It’s only too easy to become discouraged as a Catholic these days.
When I came into the Church, as an adult convert, some of those around me questioned my sanity. There were, admittedly, lots of reasons to think that I was crazy but a few of those voices in particular expressed concerns about the Church itself.
What about the scandals—the sexual abuses? The apparent systematic cover-ups?
And this was years ago, before many of today’s issues even came to light.
But I converted anyway, leaving behind an evangelical faith tradition that I loved because I believed that the claims of the Catholic Church were true. I believed that this two thousand year old church was founded by Christ himself; that when the disciples died they appointed successors, who appointed successors, who succeeded the people who govern the church today. I believed, in concert with all Christians for 1,500 years, that the Eucharist was really the blood and body of Christ; that a system where the Bible interpreted itself just simply couldn’t work; that God gave humanity the sacraments because He knew best how to reach our physical selves. That the Catholic Church was, ultimately, right about everything.
Recently, my wife and I ran into someone we knew from our past, evangelical life. “So, you guys still doing that Catholic thing?” She asked. We laughed. “Yes,” I said. “Yes, we are!”
I’ve heard other converts describe a similar experience and liken it to breathing. A proper response, maybe, would be, “Yes, we’re still doing that Catholic thing. We’re still breathing too.”
Once you start to inhale that rarified air you don’t just stop.
But that sounds too rude to say out loud—too pretentious—and I really don’t mean it that way.

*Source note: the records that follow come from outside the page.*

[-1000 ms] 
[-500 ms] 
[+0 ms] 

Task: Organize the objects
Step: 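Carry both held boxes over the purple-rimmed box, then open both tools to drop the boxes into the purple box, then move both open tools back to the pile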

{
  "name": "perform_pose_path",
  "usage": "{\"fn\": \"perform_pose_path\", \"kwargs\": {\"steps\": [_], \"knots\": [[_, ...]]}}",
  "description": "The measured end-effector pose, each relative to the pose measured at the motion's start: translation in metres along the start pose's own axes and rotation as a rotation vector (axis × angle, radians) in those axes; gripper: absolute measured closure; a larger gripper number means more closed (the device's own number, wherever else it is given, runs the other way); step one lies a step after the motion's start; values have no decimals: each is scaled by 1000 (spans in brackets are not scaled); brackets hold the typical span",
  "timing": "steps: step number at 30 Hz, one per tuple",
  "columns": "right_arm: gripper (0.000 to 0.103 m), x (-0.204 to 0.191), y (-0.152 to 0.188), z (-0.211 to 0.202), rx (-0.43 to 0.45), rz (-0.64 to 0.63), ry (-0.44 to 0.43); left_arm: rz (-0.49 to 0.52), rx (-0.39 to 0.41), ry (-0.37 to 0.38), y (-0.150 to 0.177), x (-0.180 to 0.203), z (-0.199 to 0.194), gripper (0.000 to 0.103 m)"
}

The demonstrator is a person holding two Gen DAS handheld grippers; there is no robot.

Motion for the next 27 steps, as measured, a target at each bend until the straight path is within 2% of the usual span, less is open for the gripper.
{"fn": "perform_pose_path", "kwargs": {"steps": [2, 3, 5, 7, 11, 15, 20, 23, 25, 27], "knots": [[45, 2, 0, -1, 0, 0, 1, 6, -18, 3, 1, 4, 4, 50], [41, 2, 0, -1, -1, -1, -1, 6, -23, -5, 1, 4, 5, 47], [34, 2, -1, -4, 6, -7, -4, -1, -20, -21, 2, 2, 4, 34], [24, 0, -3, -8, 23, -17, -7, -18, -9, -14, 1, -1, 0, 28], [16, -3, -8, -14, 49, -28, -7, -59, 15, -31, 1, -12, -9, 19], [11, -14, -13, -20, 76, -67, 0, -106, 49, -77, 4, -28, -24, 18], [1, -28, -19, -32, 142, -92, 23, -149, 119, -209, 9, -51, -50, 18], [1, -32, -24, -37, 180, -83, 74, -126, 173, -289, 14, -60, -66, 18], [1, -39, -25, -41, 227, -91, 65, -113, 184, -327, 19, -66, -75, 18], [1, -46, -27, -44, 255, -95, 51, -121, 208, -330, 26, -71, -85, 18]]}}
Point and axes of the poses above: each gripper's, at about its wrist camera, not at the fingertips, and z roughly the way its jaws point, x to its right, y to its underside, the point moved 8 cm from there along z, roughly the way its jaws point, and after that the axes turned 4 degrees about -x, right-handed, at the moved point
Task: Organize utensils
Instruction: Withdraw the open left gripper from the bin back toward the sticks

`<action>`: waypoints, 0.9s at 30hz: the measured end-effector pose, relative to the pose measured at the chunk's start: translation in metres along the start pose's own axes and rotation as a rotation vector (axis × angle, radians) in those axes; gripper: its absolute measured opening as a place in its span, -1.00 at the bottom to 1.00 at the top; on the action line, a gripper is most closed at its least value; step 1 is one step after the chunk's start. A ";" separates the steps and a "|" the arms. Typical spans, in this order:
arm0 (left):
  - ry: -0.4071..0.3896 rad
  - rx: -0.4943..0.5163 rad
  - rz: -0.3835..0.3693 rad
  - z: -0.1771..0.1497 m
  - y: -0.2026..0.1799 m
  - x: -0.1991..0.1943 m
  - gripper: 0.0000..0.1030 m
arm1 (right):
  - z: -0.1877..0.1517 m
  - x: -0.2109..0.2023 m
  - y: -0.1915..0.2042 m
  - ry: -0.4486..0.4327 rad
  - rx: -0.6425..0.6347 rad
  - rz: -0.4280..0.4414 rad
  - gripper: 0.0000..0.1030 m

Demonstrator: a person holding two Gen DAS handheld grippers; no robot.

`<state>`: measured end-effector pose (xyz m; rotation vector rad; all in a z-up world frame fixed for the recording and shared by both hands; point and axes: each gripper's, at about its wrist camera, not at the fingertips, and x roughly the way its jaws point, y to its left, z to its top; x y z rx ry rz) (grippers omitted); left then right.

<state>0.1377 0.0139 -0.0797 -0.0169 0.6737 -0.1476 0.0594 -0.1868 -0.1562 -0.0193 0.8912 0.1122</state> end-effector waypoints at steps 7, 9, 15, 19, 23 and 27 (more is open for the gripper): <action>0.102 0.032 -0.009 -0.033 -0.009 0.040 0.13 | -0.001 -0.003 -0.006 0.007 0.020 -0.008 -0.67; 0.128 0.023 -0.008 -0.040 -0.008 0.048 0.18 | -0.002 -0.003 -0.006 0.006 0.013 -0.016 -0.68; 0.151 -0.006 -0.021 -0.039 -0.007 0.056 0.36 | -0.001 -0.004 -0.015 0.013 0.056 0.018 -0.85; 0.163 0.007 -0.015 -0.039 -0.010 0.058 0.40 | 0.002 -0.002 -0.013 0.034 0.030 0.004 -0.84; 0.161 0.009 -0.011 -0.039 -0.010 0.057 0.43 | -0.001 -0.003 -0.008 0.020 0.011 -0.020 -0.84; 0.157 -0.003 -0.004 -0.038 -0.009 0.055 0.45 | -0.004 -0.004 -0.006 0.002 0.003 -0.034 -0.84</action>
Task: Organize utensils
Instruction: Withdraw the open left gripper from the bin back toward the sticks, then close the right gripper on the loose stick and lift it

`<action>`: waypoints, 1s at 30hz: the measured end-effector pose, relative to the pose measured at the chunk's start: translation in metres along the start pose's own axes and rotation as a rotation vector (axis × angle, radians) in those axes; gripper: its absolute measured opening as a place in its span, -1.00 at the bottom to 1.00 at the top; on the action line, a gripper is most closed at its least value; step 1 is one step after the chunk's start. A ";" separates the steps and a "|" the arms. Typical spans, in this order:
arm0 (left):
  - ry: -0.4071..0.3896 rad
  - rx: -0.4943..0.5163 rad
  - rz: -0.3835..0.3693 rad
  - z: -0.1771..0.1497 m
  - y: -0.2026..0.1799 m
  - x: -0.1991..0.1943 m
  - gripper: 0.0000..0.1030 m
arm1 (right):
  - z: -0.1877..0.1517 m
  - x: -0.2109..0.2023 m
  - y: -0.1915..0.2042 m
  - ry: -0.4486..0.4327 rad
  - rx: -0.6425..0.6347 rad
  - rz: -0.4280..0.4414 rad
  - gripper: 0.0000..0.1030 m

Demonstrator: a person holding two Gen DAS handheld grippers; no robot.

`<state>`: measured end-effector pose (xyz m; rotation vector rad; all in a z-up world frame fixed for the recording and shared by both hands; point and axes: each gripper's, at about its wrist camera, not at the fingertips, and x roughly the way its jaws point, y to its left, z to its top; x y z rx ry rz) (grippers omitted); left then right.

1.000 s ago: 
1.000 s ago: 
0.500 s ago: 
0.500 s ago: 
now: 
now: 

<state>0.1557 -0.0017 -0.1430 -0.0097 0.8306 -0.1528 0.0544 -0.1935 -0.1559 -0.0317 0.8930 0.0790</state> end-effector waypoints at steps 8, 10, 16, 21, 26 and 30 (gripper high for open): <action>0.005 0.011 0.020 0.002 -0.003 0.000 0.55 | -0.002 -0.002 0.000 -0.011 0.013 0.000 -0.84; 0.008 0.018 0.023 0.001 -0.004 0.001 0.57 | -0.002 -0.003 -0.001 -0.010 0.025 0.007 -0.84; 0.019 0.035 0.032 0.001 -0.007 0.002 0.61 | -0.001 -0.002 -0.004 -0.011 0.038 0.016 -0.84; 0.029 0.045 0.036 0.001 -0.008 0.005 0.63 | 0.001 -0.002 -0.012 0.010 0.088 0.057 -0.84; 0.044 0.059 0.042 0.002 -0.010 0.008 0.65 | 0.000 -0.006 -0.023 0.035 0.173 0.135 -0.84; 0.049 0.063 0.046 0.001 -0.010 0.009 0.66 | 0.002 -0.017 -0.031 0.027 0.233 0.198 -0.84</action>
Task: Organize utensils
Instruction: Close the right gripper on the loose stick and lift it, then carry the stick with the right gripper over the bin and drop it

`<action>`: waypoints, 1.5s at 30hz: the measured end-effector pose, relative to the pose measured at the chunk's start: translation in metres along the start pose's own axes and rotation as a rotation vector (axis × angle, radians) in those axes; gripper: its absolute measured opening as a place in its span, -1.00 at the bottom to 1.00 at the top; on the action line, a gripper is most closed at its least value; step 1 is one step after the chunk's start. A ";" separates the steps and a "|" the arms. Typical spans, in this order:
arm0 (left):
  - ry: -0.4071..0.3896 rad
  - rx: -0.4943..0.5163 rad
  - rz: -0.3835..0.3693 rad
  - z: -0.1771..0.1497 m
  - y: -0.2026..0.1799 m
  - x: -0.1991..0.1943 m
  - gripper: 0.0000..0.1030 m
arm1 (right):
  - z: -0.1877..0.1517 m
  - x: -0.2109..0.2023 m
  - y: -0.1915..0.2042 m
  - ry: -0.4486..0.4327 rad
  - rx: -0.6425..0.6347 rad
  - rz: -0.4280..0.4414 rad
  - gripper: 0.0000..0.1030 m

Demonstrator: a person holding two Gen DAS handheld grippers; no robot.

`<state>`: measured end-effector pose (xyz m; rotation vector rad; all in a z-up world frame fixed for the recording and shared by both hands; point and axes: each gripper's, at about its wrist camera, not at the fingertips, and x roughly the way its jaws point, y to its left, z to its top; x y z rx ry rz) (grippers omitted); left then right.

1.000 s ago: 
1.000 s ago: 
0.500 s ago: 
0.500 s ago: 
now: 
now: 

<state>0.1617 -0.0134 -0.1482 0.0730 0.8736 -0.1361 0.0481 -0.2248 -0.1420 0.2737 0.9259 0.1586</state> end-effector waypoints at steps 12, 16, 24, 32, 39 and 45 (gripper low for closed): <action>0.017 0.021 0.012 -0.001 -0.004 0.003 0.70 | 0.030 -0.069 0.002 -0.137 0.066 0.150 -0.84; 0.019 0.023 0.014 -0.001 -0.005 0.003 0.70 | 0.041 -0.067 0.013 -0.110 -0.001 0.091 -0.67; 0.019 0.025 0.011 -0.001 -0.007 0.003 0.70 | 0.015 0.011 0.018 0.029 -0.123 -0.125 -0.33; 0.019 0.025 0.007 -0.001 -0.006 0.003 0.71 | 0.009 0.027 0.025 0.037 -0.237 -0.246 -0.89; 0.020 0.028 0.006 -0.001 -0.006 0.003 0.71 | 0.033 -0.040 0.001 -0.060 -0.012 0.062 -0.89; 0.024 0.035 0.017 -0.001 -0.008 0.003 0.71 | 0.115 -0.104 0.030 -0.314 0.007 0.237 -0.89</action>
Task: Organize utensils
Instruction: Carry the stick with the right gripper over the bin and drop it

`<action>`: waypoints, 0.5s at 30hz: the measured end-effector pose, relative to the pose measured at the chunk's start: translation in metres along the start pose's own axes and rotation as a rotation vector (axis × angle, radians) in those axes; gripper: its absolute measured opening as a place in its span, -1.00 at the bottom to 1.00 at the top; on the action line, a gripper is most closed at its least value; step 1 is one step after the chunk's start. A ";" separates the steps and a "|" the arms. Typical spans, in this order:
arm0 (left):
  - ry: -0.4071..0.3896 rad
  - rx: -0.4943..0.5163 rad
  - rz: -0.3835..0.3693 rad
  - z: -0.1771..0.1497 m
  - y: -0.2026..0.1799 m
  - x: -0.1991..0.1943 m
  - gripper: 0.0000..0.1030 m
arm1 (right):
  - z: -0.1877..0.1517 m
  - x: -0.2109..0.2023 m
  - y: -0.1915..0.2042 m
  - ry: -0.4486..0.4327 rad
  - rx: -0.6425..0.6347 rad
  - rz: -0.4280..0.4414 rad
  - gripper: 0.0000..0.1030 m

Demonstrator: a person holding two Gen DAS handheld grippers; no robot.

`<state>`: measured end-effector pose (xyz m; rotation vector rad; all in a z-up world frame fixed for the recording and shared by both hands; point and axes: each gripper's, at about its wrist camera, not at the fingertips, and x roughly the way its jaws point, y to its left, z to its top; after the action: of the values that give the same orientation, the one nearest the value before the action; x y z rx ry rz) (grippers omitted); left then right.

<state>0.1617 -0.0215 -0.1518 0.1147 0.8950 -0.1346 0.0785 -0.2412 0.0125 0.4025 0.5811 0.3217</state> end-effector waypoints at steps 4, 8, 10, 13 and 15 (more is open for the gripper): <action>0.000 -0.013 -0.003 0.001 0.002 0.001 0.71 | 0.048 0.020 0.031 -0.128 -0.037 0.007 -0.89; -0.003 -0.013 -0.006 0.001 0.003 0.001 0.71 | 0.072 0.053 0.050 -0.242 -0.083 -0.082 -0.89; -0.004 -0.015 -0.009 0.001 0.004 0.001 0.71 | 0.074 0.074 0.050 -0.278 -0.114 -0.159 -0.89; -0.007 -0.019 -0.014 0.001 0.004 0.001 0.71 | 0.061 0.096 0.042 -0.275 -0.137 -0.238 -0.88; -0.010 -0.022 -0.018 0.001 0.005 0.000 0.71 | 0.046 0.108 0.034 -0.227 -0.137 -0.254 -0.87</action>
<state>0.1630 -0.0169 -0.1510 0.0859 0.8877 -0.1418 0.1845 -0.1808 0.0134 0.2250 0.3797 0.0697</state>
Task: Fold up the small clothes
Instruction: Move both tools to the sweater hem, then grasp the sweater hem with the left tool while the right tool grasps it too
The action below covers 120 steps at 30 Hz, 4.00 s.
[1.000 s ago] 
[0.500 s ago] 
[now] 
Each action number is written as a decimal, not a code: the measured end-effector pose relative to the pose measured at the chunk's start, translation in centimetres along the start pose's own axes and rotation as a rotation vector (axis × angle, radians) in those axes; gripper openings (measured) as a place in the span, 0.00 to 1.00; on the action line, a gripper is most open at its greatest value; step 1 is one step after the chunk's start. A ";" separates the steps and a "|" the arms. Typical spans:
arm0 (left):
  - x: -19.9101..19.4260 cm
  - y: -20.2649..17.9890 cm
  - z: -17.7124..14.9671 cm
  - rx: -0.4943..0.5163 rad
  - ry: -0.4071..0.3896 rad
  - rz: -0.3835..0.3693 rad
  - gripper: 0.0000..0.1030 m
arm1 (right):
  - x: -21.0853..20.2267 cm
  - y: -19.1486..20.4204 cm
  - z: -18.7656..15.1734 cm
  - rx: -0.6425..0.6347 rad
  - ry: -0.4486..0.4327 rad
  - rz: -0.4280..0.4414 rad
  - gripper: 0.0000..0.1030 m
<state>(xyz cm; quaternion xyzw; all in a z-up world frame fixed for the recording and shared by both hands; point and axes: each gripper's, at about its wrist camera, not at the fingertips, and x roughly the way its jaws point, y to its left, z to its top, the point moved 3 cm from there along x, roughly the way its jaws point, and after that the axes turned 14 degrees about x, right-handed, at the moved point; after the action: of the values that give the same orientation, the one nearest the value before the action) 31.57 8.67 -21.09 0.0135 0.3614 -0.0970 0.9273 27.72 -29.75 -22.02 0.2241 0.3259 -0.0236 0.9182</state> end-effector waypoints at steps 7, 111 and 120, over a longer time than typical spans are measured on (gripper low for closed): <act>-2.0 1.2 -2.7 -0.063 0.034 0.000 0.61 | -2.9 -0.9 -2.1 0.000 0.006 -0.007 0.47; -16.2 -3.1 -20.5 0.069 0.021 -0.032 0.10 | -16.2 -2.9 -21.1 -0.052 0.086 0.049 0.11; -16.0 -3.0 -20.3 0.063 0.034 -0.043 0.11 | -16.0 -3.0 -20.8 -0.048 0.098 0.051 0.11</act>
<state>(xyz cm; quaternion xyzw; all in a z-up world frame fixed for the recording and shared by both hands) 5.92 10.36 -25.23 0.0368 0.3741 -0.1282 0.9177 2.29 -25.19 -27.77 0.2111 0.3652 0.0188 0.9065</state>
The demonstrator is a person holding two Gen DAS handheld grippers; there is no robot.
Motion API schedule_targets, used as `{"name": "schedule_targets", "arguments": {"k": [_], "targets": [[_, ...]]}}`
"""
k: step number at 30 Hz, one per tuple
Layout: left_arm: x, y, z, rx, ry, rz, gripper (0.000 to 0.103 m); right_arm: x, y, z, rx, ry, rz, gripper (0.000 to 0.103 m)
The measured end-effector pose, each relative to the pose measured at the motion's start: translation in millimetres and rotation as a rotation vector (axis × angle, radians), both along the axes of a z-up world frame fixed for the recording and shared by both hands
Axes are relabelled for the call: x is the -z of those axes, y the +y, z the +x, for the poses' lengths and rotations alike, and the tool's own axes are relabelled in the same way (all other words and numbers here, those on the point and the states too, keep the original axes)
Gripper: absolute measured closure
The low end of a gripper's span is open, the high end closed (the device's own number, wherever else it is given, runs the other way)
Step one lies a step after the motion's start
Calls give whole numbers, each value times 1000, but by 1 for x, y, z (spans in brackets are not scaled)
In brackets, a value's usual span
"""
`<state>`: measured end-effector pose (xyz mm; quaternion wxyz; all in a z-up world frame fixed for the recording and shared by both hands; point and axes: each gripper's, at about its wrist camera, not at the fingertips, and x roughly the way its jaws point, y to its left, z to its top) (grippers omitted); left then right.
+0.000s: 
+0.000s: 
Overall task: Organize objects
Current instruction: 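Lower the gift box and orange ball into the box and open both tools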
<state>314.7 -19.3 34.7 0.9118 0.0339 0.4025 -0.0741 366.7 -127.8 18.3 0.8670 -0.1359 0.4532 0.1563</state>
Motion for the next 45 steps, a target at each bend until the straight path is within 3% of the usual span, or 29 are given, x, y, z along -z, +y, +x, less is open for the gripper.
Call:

But we are, at any rate, still Catholic in light of all the scandal—and the slow pace of change.
And in spite of so many Catholics.
One of the most disappointing things about becoming Catholic has been discovering just how human some of your heroes are.
As a wide-eyed Catholic convert I devoured literature, lectures, and hours upon hours of YouTube videos from some of the faith’s most prominent apologists and theologians. Discovering the Catholic Church, as a Protestant believer, was like the goldfish in the bowl waking up to discover what water is. I was pecking around stupidly at the stones on the bottom; floating in this stuff all along. I was enamoured.
Here, so many of those otherwise orthodox Catholics seem to be spending most of their energy yelling back and forth, at each other.
Faithful Catholics whose passionate writing and speaking, whose radio shows and television programs, whose evangelical and poignant defense of the Catholic faith encouraged me to keep going in my journey towards the Church—now expending their energy mocking one another. Decrying “fake Christian!” and “false prophet!” and often foaming at the mouth.
Fighting amongst themselves.
And while Catholics are busy unfurling their measuring tapes to determine just how orthodox their fellow believers are the very Body of Christ—His Church—is slowly being torn asunder. We are only hurting ourselves. We are only reducing our own power to witness, and it needs to stop.
The sexual abuse crisis in the church is bad enough, and it is bad. The lack of moral and spiritual clarity from within the church ranges, at times, from frustrating to down right unforgivable but our response, our treatment of each other, has become a crisis of its very own.
And make no mistake, this is a crisis. We are turning on ourselves; we are eating each other. And it must end.
I know that many have their motives. Globally, the fabric of secular society is coming apart at the seams. Whatever flimsy seams they may be. We are, socially and politically, at odds as much as we ever have been. There are genuine issues to debate and it’s stressful and it’s difficult, but it needn’t define us. We must rise above.
We must, as Catholics, do better.
The blowback will be real. The loudest voices will call me a mere blogger; others, that I am doing no better than slinging mud myself but that’s precisely the thing I’m trying to say. I am not. I am calling for calm. But, that may well be lost in the noise, for those that even read this. And I don’t mean to be a martyr, I am merely a blogger, but as I look around at the condition of the Church that I have loved—that I love—I feel compelled to call a crisis a crisis.
And, dear God, this is a crisis.
So let’s call it a day. Let’s beat our swords into ploughshares and share in the ploughing: getting back to teaching and preaching and practising our faith in humble charity. Let’s genuinely work for renewal, for unity, for love. I know the temptation exists to be sarcastic, to mock others, to call out Catholics that we see as unusual or unorthodox but it is not a spiritual work of mercy to yell provocations at each other over Facebook. We can do better than that.
Because if ever there were an aim of the devil, if ever we could guess at what Satan may be up to as he roams the earth in search of the ruin of souls, it would be exactly this.
We are ripping ourselves to shreds. And that is exactly what the enemy of the Church intends.